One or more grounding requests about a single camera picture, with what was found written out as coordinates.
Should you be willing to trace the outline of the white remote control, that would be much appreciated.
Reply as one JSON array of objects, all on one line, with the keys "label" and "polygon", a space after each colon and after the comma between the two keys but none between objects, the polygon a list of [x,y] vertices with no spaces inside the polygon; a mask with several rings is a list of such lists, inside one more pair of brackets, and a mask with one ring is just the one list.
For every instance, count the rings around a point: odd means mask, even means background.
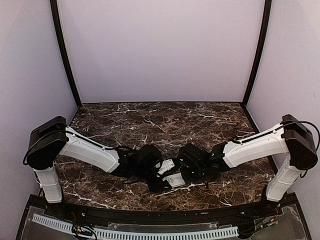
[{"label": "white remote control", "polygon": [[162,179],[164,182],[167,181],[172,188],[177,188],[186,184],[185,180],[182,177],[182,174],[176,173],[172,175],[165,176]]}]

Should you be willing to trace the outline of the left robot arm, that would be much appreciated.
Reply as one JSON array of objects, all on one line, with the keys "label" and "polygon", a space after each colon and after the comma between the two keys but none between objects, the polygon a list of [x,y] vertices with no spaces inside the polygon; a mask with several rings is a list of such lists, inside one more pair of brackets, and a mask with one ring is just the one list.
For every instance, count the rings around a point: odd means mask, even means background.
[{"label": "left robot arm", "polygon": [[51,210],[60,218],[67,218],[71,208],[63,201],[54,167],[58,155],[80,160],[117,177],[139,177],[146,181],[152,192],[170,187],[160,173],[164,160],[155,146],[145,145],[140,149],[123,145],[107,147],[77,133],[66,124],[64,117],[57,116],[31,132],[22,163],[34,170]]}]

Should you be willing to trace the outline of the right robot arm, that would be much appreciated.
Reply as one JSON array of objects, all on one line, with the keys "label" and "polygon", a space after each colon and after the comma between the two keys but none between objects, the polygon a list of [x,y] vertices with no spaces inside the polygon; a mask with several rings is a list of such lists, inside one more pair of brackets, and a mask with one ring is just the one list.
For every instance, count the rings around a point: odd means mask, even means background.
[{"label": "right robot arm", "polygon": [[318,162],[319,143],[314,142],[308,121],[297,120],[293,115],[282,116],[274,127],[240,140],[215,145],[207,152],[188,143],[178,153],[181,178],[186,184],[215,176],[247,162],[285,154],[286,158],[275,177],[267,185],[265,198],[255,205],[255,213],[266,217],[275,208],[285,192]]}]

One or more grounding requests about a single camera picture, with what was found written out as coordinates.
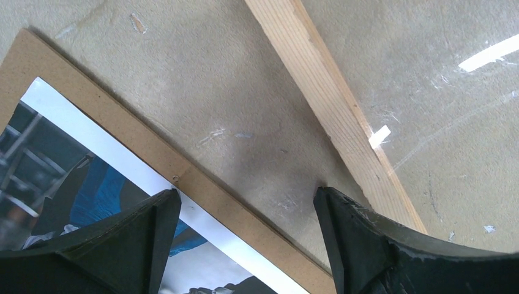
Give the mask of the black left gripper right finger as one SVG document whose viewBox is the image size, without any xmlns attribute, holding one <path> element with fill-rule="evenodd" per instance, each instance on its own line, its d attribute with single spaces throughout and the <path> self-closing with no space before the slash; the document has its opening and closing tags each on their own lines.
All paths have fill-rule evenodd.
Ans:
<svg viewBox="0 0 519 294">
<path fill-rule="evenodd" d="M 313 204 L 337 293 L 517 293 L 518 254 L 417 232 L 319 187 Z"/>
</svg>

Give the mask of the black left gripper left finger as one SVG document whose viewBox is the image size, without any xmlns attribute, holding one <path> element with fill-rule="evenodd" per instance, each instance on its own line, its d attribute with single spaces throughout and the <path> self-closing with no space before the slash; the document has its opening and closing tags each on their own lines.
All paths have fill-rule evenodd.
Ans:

-=-=-

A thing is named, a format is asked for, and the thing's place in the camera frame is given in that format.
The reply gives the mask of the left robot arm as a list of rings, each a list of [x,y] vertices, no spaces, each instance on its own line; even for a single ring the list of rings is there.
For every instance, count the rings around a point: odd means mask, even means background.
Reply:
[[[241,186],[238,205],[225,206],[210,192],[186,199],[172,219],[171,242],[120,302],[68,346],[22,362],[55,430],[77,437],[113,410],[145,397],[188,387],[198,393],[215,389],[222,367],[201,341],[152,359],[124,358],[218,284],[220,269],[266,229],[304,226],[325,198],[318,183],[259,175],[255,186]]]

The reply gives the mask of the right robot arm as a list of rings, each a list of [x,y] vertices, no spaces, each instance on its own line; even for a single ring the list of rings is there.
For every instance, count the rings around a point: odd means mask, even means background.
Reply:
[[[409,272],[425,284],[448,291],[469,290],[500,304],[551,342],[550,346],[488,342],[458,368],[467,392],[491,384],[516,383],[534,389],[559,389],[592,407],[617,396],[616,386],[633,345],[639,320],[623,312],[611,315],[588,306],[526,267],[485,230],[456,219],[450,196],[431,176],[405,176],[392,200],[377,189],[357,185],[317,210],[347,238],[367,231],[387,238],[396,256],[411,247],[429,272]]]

-=-=-

» PROBLEM:
In the data above, which lines include "element"? Return those lines.

» RESPONSE TO THIS EXERCISE:
Give the mask of the black left gripper right finger as one SVG document whose viewBox is the image size, without any xmlns attribute, holding one <path> element with fill-rule="evenodd" per instance, each instance on its own line, its d attribute with single spaces throughout and the <path> self-closing with no space before the slash; the document has its opening and closing tags each on their own lines.
Give the mask of the black left gripper left finger as one SVG document whose viewBox is the image size, without any xmlns attribute, holding one <path> element with fill-rule="evenodd" per instance, each instance on its own line, its d attribute with single spaces throughout and the <path> self-closing with no space before the slash; the document has its opening and closing tags each on their own lines.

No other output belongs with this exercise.